SPECIAL REPORT: Gangbuster U.S. Economy Not Expected Until 2014
Strong economic growth will not return to the U.S. until 2014, forecasted Asieh Mansour, real estate economist and head of Americas Research for CBRE Inc.
By Keat Foong, Executive Editor
Chicago—Strong economic growth will not return to the U.S. until 2014, forecasted Asieh Mansour, real estate economist and head of Americas Research for CBRE Inc.
Mansour was speaking at the 2012 CREW Network Convention & Marketplace that took place recently in Chicago.
Mansour said the United States is currently experiencing a weak economic recovery. She explained four conditions are causing, or will cause, a slow recovery domestically: upcoming fiscal austerity; deleveraging necessitated by the housing and credit bubbles; the poor U.S. job market; and the massive slowdown in the economy in China.

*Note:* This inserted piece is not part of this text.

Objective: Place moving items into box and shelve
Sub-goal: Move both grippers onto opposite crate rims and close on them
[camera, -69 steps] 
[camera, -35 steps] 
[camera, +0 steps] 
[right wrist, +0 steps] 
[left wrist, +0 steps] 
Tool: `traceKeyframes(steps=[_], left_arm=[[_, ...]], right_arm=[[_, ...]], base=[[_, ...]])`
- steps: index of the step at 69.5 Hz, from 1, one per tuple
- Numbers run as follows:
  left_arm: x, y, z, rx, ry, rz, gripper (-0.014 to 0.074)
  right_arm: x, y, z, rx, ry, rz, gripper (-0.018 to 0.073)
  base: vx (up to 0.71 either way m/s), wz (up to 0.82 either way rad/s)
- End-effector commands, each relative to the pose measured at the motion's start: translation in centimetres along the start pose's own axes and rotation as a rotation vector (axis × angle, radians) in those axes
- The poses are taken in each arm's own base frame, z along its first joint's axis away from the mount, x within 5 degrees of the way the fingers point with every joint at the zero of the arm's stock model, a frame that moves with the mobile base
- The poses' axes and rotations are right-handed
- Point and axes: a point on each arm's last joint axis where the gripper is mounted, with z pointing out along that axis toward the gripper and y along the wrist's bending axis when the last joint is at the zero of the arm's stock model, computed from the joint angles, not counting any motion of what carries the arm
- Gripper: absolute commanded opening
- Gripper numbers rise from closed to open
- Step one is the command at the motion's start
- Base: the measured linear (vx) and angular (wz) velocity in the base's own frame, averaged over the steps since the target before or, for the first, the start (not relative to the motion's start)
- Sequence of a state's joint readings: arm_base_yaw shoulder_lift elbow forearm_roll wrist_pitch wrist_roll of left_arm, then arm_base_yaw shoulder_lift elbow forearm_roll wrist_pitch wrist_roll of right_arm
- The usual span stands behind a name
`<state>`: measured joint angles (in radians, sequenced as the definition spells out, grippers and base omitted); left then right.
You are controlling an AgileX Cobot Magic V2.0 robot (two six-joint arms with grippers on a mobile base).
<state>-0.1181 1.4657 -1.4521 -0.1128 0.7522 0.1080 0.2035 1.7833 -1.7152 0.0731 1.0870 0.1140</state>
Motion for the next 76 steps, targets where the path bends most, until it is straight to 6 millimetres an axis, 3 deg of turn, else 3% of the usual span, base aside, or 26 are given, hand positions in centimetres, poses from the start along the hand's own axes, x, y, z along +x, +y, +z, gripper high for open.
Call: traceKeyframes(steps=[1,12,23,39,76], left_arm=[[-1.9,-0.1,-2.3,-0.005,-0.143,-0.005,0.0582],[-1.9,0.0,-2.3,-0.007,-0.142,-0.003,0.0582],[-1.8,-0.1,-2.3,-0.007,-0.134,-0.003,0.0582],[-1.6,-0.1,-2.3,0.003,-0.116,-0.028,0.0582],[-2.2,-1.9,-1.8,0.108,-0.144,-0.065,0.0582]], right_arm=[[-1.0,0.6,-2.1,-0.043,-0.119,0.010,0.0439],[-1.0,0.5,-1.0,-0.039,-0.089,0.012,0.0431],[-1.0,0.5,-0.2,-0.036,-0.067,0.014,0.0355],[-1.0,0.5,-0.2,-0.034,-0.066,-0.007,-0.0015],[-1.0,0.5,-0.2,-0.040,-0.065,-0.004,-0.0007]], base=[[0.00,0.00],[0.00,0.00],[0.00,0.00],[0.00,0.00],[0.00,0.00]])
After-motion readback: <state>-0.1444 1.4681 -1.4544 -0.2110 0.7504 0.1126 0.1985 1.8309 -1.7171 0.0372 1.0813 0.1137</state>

The office sector is still overbuilt, and will not see interest rates fall until 2013, although Class-A office properties in CBDs are performing very well, according to Mansour. The warehouse sector is very strong in coastal markets, with occupancies in the single digits in the Inland Empire. Retailers, meanwhile, are very cautious, noted Mansour, since they see the lack of consumer confidence. Many retailers are moving to smaller footprints. The multifamily industry, meanwhile, continues to enjoy falling vacancy rates. The sector is experiencing a lot of supply, but nowhere near enough to meet the demand, she said.
The most jobs in the United States will be created in cities including New York, Dallas and Los Angeles, according to Mansour’s forecast. Colorado will experience an “on-shoring” of jobs as a result of the ramp up in gas industry activity, while Austin will experience the fastest job growth because of stable state government finances and a strong hi-tech sector in the state.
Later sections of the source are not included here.